Show every line from the data below that includes "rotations".
Segment Start: DATA FOR REVIEW
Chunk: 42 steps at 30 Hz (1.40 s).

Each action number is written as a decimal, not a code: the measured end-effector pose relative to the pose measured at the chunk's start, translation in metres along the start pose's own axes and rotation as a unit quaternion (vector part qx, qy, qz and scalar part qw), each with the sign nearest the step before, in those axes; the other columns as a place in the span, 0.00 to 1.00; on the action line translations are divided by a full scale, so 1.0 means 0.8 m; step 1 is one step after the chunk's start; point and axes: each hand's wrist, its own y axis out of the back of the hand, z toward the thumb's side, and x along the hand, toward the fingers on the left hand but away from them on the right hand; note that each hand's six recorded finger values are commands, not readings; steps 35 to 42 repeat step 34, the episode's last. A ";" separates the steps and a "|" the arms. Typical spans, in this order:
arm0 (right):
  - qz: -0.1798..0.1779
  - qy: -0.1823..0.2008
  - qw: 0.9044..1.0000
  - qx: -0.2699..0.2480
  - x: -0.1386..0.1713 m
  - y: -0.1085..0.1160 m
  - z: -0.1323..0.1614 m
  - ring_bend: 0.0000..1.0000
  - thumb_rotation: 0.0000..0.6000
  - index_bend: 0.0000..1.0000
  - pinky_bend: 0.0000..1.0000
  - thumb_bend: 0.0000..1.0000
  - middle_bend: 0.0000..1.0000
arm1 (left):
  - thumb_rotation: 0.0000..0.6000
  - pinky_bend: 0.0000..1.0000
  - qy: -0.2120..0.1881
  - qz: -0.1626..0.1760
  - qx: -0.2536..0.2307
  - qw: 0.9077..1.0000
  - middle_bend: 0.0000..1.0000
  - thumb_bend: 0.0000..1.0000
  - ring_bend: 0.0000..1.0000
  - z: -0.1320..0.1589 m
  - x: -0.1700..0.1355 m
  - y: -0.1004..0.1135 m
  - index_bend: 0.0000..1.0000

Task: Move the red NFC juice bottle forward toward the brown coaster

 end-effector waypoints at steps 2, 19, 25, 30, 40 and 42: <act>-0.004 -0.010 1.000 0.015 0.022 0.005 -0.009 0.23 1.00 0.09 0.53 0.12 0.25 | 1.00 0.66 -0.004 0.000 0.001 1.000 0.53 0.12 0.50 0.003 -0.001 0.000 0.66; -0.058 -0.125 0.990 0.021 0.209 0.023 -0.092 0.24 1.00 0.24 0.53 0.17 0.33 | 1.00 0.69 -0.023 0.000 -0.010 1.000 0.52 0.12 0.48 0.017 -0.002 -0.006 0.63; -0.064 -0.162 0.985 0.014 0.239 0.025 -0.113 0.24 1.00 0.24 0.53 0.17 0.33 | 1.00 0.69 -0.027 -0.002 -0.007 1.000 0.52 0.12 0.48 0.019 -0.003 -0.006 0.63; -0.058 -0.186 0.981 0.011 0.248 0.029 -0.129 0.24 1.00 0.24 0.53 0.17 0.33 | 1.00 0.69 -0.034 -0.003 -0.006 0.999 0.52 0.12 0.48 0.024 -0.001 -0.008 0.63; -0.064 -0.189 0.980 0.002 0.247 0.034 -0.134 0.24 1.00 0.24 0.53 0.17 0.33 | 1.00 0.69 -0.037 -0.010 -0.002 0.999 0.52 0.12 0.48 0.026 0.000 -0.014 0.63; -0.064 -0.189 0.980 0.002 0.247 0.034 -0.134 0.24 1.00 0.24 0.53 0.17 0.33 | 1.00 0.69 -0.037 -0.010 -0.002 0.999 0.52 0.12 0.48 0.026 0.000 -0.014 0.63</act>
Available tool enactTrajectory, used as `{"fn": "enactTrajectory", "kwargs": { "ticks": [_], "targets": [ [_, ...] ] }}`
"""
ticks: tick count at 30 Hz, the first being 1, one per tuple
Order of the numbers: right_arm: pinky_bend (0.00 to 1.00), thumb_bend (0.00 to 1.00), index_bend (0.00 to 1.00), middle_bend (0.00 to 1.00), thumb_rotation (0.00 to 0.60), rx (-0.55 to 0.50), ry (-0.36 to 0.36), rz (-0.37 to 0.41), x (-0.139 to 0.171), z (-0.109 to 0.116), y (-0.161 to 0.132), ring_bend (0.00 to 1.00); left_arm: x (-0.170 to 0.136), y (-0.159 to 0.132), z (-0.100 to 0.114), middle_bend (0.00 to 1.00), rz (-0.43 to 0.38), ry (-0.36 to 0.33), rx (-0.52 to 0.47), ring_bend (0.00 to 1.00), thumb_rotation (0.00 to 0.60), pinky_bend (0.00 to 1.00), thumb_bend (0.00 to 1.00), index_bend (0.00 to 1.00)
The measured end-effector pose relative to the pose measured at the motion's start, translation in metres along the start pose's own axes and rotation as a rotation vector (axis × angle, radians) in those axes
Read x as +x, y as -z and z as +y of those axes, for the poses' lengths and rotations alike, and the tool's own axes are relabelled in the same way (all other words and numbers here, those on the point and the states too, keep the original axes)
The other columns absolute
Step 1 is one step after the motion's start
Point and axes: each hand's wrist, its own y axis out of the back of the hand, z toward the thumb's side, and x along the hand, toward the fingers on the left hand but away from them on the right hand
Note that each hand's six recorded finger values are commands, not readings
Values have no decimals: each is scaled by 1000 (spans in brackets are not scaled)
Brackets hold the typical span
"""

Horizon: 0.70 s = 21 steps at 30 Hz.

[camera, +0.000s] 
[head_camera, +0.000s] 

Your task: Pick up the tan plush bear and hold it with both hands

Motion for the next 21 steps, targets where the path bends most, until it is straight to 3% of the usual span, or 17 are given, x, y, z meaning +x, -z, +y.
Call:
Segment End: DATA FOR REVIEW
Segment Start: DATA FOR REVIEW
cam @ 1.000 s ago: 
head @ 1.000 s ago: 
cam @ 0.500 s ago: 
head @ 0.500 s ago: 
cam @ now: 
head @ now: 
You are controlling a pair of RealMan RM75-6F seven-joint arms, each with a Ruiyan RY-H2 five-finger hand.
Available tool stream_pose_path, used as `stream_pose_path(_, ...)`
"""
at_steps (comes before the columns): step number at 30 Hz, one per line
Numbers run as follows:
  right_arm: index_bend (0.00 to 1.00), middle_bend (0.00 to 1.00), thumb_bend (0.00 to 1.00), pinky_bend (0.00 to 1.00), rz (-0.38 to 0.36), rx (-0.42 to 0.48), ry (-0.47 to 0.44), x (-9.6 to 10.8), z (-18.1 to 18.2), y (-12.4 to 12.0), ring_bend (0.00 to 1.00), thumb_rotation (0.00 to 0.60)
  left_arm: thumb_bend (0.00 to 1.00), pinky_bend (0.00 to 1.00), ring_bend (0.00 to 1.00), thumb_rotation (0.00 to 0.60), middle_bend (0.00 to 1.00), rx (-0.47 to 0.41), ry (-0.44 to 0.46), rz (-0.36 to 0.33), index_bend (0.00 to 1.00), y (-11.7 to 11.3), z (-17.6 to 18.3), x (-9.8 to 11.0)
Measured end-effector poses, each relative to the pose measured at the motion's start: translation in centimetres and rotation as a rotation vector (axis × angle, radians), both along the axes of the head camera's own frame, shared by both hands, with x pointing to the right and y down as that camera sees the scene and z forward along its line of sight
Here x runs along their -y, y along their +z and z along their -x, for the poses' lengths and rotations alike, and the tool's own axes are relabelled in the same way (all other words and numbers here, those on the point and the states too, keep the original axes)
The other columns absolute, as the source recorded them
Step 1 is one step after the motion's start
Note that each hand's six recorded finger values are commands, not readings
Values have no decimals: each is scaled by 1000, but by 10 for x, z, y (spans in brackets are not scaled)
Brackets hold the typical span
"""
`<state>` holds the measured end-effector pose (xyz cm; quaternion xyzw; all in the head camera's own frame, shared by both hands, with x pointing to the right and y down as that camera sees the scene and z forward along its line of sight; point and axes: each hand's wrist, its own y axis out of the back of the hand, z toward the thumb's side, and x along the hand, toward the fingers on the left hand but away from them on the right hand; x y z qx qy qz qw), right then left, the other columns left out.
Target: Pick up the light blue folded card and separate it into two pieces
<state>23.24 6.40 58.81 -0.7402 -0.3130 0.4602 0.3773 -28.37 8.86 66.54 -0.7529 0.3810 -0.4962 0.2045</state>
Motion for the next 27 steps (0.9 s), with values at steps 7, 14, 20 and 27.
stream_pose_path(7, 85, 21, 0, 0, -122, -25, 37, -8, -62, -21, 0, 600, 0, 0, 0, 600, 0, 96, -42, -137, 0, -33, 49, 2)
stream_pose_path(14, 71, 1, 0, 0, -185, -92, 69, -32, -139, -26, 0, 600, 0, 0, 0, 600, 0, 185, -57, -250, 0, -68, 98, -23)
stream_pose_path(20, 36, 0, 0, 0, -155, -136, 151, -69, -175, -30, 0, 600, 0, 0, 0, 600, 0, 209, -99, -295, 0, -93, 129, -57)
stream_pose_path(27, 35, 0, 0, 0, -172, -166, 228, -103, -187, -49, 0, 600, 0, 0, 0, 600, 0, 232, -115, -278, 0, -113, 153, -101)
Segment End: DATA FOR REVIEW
# [RESULT OF THE EXERCISE]
Read x as +x, y as -z and z as +y of those axes, for the poses' lengths and rotations alike, and the tool's own axes are relabelled in the same way (all other words and numbers here, those on the point and the states too, keep the original axes)
Here x runs along their -y, y along their +z and z along their -x, for the poses' lengths and rotations alike, and the tool's own axes are relabelled in the same way (all other words and numbers here, those on the point and the states too, keep the original axes)

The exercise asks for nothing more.